The main theme running through the album, however, is one of loss and celebration – the loss of old friends and peers over the last few years, and a celebration of their lives. Take “Dear Old Friend,” the tender opener dedicated to Frisell’s old school friend Alan Woodard, or the beautifully melodic and melancholic “Claude Utley,” dedicated to Frisell’s late painter pal. Frisell really puts his emotion into the lovely “Waltz For Hal Willner,” a tribute to the eccentric and brilliant producer in whose projects the guitarist frequently found himself involved.
Meanwhile, the band gives Frisell’s classic “Lookout For Hope” a pensive cast, with the leader taking a back seat behind his bandmates, particularly Clayton and Hardy on the beautifully thrumming bass clarinet. The group also recasts their boss’s “Good Dog, Happy Man” with a more downcast atmosphere, while “Invisible” features all four musicians on equal footing for a collective expression of wistfulness.
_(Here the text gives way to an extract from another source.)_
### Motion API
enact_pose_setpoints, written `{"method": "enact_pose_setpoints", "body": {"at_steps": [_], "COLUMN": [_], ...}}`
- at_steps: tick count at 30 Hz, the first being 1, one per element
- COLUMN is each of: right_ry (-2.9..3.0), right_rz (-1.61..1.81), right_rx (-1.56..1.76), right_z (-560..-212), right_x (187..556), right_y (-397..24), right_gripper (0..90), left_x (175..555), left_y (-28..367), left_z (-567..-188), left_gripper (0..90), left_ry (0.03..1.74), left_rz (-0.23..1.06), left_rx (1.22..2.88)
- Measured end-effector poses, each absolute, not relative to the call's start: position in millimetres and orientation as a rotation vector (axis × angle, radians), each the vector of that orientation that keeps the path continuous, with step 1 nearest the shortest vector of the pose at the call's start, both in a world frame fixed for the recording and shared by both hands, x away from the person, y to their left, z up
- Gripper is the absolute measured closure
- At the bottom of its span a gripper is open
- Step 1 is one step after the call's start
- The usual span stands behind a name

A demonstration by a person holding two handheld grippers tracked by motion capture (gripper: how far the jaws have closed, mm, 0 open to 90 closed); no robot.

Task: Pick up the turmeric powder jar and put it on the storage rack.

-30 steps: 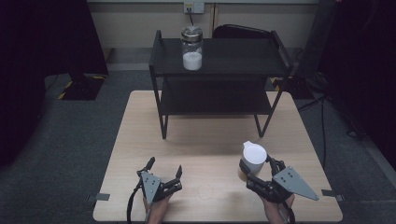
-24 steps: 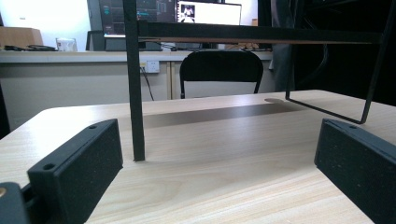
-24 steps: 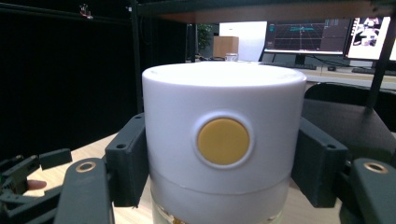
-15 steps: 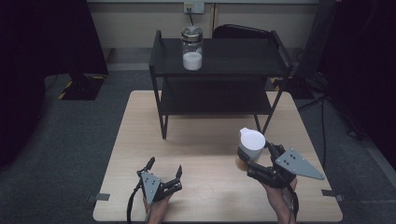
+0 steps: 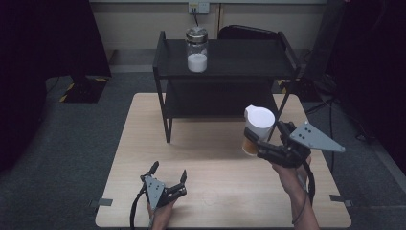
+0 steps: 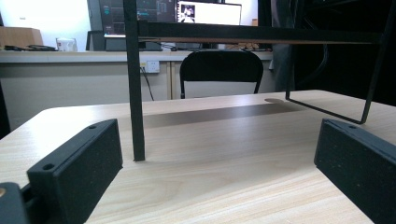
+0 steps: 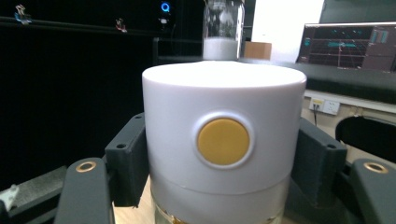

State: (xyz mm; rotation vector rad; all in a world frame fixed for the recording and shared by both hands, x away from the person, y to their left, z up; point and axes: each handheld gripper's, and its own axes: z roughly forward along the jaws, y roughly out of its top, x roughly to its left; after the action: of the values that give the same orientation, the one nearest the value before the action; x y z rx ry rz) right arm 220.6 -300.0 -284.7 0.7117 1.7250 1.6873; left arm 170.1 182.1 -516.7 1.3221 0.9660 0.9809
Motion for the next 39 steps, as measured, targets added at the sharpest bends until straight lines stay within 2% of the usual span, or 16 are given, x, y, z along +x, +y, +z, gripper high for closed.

Remarkably, Frisell steps aside completely for “Always,” shining the spotlight solely on Clayton as interpreter of the guitarist’s somber melody.
Frisell and company end the album with “Dog on a Roof,” a piece that feels deliberately unclear, as if it’s not sure whether it should be happy or sad – an accurate depiction of grief when we don’t know whether to sing our lost loved ones’ praises to the skies or cry our eyes out. Anyone who knows Frisell’s past music knows he tends to lean toward the former, but it’s nice to hear him acknowledge the latter as he works out his own emotional journey through the musical comradery on Four.